Bennett R J, West S C
Imperial Cancer Research Fund, Clare Hall Laboratories South Mimms, Herts, UK.
J Mol Biol. 1995 Sep 15;252(2):213-26. doi: 10.1006/jmbi.1995.0489.
The RuvC protein of Escherichia coli is an endonuclease that specifically recognises and cleaves Holliday junctions during genetic recombination. The structure of the RuvC-Holliday junctions complex has been investigated by DNAse I footprinting and by gel electrophoretic analysis. We find that RuvC binds to the Holliday junction to form a complex that exhibits 2-fold symmetry, and in which the three-dimensional structure of the Holliday junction is altered to an unfolded form. This structure is observed in the absence or presence of divalent metal ions and differs from either the unfolded square or the folded stacked X-structures that have been observed with protein-free Holliday junctions. KMnO4 was used to probe the junction DNA upon binding by RuvC, and indicates that base-pairing at the crossover is disrupted within the RuvC-Holliday junction.
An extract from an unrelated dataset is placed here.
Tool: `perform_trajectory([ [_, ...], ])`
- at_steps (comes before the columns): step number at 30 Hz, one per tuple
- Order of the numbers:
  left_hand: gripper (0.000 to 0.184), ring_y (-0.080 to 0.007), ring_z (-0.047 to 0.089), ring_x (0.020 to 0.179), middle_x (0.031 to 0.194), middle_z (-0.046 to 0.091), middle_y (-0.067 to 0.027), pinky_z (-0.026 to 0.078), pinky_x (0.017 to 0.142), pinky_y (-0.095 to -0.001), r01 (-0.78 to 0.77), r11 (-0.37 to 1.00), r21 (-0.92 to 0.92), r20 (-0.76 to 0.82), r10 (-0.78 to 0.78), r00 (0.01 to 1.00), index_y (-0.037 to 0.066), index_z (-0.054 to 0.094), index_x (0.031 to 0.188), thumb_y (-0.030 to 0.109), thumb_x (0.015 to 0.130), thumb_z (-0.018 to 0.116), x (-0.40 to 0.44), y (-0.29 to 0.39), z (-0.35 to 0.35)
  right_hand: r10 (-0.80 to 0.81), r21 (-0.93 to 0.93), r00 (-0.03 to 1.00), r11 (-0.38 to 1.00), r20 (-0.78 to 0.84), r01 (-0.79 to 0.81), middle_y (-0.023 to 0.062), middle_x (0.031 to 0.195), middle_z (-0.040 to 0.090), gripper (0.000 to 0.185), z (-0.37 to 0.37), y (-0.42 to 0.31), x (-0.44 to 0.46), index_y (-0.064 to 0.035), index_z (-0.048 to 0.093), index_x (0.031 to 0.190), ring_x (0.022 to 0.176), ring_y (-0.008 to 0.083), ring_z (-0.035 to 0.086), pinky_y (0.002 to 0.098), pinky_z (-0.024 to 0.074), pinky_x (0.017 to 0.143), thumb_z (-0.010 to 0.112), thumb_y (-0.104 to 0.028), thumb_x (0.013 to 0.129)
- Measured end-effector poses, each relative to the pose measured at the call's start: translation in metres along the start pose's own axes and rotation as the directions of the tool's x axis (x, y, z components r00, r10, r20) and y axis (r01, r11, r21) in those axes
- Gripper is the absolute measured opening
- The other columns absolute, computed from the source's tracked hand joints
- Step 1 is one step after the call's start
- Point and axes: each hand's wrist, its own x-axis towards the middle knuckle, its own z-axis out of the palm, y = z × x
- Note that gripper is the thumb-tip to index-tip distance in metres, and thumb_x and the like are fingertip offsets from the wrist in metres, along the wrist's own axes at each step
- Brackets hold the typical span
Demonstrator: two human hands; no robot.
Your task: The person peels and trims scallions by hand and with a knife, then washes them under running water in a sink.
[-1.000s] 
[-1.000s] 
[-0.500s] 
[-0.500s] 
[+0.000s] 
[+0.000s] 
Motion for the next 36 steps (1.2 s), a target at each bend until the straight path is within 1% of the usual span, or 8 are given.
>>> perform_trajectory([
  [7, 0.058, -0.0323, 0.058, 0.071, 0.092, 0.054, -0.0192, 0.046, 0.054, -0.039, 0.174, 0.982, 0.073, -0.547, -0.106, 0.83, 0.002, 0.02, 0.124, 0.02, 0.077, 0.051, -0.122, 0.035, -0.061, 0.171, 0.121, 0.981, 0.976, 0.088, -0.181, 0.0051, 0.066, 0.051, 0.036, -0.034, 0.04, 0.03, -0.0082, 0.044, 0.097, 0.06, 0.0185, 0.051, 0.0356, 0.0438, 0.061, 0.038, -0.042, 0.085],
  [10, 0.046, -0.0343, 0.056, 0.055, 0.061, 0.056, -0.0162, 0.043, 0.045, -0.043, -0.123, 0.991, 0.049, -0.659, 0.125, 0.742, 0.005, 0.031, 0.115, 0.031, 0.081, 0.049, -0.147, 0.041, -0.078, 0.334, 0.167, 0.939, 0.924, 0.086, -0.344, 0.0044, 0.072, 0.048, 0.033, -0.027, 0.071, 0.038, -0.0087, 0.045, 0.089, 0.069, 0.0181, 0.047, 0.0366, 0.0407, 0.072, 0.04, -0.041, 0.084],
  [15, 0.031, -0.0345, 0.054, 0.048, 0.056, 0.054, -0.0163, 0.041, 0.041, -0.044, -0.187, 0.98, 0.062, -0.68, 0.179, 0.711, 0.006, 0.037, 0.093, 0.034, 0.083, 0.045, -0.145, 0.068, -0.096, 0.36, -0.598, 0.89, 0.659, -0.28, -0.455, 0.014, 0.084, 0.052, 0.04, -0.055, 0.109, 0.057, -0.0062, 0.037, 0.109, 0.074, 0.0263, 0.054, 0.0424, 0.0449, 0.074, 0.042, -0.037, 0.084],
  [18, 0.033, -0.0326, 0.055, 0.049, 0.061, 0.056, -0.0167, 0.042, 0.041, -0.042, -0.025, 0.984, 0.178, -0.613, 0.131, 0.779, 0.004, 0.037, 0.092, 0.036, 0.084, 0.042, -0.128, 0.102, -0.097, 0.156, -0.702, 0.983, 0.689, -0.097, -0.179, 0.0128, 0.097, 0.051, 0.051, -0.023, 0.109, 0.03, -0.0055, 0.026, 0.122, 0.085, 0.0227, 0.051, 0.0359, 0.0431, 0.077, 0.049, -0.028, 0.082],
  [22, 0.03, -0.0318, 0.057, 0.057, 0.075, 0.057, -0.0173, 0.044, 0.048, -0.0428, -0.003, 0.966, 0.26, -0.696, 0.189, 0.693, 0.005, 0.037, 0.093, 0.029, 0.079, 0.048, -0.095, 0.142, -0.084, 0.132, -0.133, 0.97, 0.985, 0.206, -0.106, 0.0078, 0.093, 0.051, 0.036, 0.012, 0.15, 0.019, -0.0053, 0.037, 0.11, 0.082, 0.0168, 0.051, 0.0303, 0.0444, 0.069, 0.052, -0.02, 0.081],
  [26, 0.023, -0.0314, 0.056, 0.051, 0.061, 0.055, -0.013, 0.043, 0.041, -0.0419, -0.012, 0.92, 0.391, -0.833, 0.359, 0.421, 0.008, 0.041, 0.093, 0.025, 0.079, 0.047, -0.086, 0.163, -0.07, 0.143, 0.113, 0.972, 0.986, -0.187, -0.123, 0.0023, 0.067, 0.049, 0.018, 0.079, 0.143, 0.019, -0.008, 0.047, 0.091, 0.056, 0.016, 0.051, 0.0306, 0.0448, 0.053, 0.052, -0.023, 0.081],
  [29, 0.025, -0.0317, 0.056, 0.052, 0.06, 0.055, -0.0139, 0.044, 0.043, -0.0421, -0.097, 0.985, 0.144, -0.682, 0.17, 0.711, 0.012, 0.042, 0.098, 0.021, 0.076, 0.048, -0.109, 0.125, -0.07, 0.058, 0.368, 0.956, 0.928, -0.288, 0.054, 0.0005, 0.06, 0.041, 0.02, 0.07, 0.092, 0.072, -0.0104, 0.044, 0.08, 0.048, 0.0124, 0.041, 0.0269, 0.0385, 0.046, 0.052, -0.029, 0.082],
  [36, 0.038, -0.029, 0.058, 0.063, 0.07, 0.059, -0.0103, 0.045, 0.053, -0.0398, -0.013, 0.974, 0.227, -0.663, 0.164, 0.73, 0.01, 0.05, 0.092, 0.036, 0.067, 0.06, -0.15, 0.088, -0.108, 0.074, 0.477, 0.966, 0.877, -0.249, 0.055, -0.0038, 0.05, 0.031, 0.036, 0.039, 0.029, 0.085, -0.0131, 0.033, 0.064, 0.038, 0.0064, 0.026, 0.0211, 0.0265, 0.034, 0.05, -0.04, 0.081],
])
大肠杆菌的RuvC蛋白是一种核酸内切酶,在基因重组过程中能特异性识别并切割霍利迪连接体。已通过DNA酶I足迹法和凝胶电泳分析对RuvC - 霍利迪连接体复合物的结构进行了研究。我们发现,RuvC与霍利迪连接体结合形成一个具有二重对称性的复合物,其中霍利迪连接体的三维结构转变为展开形式。无论有无二价金属离子,均可观察到这种结构,它不同于无蛋白霍利迪连接体所观察到的展开方形或折叠堆叠X形结构。利用高锰酸钾探测RuvC结合后的连接体DNA,结果表明在RuvC - 霍利迪连接体内,交叉处的碱基配对被破坏。